* _EXERCISE DESCRIPTION_
Whenever a line below includes the string "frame", show it.
'''
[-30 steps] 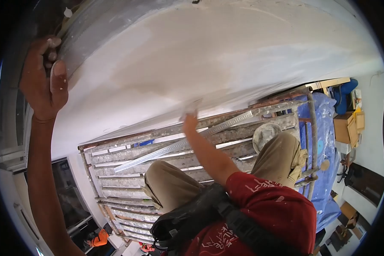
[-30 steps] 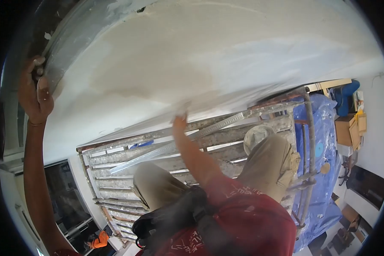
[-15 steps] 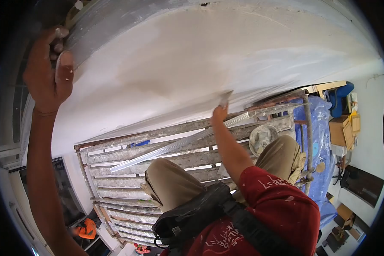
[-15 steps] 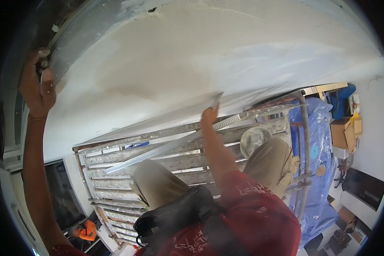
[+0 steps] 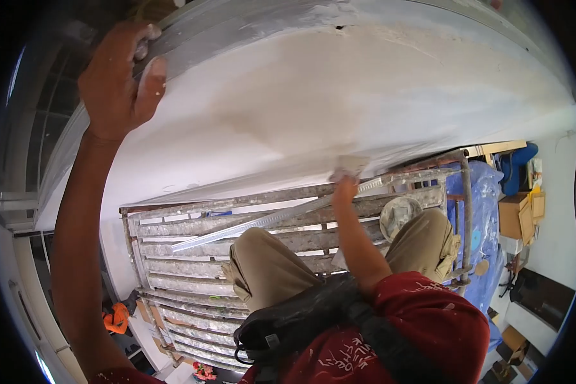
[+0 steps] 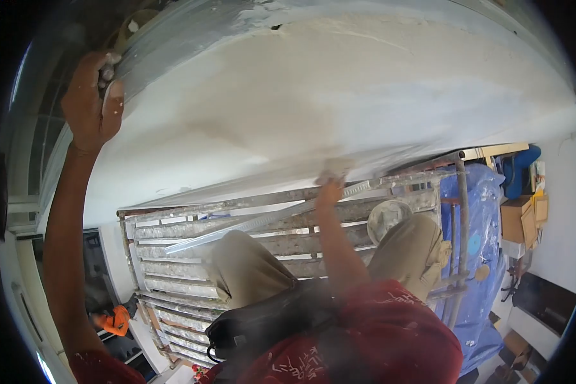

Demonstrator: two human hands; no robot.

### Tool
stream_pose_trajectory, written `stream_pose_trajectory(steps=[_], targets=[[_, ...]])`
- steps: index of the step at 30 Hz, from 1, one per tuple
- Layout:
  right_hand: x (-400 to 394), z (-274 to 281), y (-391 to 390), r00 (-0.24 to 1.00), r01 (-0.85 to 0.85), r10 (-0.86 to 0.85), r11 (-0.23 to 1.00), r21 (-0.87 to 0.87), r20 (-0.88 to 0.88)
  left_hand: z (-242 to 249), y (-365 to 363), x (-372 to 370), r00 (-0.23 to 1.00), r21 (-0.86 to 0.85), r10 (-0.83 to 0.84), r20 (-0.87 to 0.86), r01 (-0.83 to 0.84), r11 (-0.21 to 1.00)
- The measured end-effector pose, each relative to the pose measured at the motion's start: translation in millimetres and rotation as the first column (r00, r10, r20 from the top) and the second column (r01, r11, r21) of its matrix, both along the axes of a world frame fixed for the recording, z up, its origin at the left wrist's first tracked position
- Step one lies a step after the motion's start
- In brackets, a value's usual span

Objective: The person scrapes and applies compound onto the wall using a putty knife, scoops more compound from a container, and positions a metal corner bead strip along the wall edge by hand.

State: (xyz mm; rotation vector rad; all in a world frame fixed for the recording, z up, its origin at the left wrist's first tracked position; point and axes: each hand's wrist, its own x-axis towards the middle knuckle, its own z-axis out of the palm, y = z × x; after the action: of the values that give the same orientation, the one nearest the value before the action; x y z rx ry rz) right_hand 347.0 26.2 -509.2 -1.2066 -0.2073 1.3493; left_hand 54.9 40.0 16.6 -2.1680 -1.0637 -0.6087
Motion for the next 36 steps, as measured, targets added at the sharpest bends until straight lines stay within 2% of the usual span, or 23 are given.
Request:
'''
* _TASK OUTPUT_
- The measured end-effector pose, each relative to the pose measured at the motion's start: translation in millimetres and rotation as the first column (r00, r10, r20 from the top) and the second column (r01, r11, r21) of its matrix, both along the axes of a world frame fixed for the recording, z up, its origin at the left wrist's first tracked position
State: (xyz mm; rotation vector rad; all in a world frame fixed for the recording, z up, its origin at the left wrist's first tracked position; point and axes: each hand's wrist, its own x-axis towards the middle knuckle, its own z-axis out of the palm, y = z × x; after the action: of the values that give the same orientation, the one nearest the value before the action; x y z rx ry rz) right_hand 347.0 26.2 -509.2 -1.2066 -0.2073 1.3493; left_hand 54.9 40.0 16.6 -2.1680 -1.0637 -0.6087

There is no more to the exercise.